»»
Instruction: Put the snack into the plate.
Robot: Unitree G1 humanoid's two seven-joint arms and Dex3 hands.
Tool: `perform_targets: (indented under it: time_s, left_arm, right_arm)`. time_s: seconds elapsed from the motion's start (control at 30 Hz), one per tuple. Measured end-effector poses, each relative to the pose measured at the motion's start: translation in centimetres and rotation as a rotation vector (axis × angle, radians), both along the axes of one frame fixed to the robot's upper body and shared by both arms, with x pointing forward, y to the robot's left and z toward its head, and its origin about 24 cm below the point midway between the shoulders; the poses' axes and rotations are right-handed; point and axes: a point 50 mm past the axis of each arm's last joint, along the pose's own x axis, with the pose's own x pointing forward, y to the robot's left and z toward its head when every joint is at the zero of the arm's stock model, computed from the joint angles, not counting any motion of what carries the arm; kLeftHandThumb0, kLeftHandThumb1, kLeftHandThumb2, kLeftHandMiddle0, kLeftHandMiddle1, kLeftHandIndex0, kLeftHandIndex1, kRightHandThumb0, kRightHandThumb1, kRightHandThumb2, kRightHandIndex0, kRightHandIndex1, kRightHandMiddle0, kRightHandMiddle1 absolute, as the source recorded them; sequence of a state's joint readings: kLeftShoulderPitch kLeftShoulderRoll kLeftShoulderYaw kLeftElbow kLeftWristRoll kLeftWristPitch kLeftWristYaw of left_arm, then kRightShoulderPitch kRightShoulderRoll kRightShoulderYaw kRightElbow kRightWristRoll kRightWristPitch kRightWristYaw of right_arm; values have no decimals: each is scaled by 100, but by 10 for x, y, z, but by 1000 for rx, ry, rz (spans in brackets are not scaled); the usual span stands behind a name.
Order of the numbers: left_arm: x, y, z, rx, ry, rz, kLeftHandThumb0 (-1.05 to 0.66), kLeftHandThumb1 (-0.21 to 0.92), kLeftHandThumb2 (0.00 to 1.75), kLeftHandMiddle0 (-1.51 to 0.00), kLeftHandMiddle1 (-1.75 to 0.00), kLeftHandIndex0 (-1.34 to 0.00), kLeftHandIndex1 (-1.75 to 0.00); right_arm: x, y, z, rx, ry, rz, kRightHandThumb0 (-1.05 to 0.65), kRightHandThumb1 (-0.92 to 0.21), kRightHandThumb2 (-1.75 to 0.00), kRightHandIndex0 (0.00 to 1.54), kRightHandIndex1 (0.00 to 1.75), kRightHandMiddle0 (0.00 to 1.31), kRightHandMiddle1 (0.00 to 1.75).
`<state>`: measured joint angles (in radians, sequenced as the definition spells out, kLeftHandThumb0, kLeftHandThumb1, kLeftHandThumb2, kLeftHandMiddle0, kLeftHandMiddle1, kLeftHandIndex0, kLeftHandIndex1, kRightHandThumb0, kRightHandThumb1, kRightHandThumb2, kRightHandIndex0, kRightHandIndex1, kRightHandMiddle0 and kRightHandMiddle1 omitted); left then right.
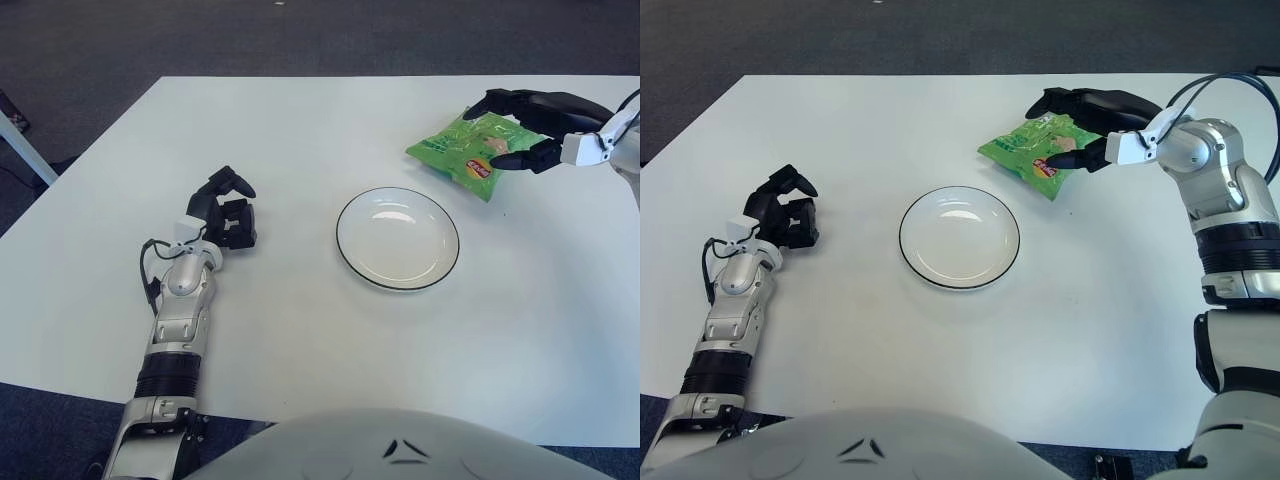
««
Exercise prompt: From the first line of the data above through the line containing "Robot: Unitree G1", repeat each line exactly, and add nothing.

Solution:
Instruction: Put the snack into the plate.
Robot: Unitree G1 humanoid's two seven-joint arms and Dex3 hands.

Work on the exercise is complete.